Rabies and other vaccine reactions are relatively common in Wheatens, which is why we titer test instead. I did the rabies booster though because it's required in our state. But if this is really a reaction of some type, I want to look into getting her an exemption from the shot.


----------



## dogsule (Nov 6, 2013)

It is common (the lump) and I doubt that a rabies vaccine that causes a lump without further symptoms would get you a waiver. Those are for dogs that have severe life threatening reactions to the vaccine.


----------



## Kayla_Nicole (Dec 19, 2012)

dogsule said:


> It is common (the lump) and I doubt that a rabies vaccine that causes a lump without further symptoms would get you a waiver. Those are for dogs that have severe life threatening reactions to the vaccine.


Makes sense, that's why I mentioned I wanted to look into it, not knowing exactly what getting an exemption entails. I was really just posting to see if this is common or if anyone has seen any long-term negative effects from a reaction similiar to this.


----------



## dogsule (Nov 6, 2013)

Kayla_Nicole said:


> Makes sense, that's why I mentioned I wanted to look into it, not knowing exactly what getting an exemption entails. I was really just posting to see if this is common or if anyone has seen any long-term negative effects from a reaction similiar to this.

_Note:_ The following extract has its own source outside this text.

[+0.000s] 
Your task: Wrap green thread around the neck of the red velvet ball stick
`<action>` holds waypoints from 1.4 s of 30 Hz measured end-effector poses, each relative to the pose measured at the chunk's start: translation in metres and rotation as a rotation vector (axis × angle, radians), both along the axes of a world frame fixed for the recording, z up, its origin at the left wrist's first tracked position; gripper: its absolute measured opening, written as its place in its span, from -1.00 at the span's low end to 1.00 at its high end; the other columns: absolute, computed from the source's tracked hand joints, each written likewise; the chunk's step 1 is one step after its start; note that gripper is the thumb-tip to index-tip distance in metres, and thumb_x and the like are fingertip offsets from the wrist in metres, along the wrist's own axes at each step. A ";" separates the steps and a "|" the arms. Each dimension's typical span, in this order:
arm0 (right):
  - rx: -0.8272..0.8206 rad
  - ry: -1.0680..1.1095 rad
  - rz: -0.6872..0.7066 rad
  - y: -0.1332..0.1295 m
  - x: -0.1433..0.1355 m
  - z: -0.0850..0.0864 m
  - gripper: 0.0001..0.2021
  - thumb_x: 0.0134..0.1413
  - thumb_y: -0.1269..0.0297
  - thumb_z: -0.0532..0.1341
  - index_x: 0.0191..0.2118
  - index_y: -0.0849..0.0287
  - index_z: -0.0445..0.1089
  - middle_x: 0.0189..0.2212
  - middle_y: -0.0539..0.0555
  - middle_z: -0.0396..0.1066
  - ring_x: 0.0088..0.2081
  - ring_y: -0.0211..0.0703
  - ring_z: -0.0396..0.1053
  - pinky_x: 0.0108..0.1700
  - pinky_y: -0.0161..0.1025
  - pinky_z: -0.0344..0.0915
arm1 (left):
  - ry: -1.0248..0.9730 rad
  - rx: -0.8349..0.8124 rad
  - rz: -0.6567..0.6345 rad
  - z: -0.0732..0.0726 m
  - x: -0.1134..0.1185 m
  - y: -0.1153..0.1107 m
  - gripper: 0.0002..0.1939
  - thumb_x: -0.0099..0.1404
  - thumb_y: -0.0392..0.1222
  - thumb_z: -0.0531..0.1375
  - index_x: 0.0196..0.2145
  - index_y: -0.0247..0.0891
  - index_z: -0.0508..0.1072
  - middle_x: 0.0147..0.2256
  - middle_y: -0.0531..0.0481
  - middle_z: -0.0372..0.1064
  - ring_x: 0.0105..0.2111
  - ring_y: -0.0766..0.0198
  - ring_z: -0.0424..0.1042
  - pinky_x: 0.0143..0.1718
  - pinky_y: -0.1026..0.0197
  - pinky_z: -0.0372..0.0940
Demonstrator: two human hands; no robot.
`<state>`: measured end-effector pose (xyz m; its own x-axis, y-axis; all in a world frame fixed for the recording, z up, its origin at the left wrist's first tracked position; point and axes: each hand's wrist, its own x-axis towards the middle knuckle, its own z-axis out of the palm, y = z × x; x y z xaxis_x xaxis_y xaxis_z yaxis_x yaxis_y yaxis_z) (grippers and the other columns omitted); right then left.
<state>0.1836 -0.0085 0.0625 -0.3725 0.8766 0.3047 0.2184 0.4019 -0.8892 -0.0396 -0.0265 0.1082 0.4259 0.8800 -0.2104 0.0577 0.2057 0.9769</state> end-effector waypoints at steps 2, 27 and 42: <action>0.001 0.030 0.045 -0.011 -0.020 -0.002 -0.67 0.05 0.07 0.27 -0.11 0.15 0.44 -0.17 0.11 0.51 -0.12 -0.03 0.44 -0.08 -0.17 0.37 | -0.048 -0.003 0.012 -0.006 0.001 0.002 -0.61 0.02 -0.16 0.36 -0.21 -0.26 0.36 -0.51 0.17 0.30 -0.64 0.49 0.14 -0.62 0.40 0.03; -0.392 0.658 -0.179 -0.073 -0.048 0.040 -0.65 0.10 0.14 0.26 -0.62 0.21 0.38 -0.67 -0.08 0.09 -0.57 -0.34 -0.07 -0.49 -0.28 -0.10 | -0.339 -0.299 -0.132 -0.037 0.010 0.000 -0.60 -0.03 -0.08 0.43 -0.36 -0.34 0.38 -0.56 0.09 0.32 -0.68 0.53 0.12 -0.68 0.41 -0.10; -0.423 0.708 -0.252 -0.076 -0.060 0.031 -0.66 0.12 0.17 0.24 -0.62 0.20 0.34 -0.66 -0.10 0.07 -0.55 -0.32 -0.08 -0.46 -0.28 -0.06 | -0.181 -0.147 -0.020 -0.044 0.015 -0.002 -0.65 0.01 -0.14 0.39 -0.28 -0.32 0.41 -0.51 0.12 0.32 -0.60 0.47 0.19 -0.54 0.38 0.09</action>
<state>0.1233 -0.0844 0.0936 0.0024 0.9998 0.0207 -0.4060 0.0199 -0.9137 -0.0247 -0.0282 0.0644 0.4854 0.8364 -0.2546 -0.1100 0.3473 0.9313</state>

I have seen lumps from vaccines now and then in my dogs, no other symptoms and they just went away in time. We got a puppy in June, after the last round of puppy shots (dhlp) she developed Immune Mediated Thrombocytopenia which is an immune disorder (often triggered by vaccine in some dogs) which destroys the blood platelets. My dog developed bruising on her inner ear flaps and stomach which was because her blood was no longer clotting. Because she hadn't had her rabies shot (I space all shots 4 weeks apart) by law she has to have that shot yet (we will titer for her dhlp in summer). She just now was able to stop the prednisone which she was on since the beginning of August to bring her platelets back up and if they hold she will get her rabies shot. If she has a reaction again with her platelets to the rabies vaccine, then my vet will be able to get a waiver so she won't need to get another one.


----------



## Damon'sMom (Aug 2, 2011)

My Boxer piper gets them after her rabies shot. If it seems painful the vet can give you some pain meds for it (I've only seen a few dogs with painful bumps in my years as a tech). My girl's bump usually goes away in a few weeks. If it worries you about possible other reactions to the shot in the future you can ask for them to premed her next time. We do that a lot for dogs at our clinics that have had reactions to shots. My girl can not get the KC/ Bordetella or DHLPP because her face swells up even with premeditating. :/


----------



## Kayla_Nicole (Dec 19, 2012)

Damon'sMom said:


> My Boxer piper gets them after her rabies shot. If it seems painful the vet can give you some pain meds for it (I've only seen a few dogs with painful bumps in my years as a tech). My girl's bump usually goes away in a few weeks. If it worries you about possible other reactions to the shot in the future you can ask for them to premed her next time. We do that a lot for dogs at our clinics that have had reactions to shots. My girl can not get the KC/ Bordetella or DHLPP because her face swells up even with premeditating. :/


Poor thing! What does premeditating mean? I've actually never heard of that.


----------



## Abbylynn (Jul 7, 2011)

Leah Lu's hair fell out at her rabies injection site ... but grew back. The only thing is ... that the hair is not as thick on that leg as the other leg .... but no lumps.


----------



## Willowy (Dec 10, 2007)

Kayla_Nicole said:


> Poor thing! What does premeditating mean? I've actually never heard of that.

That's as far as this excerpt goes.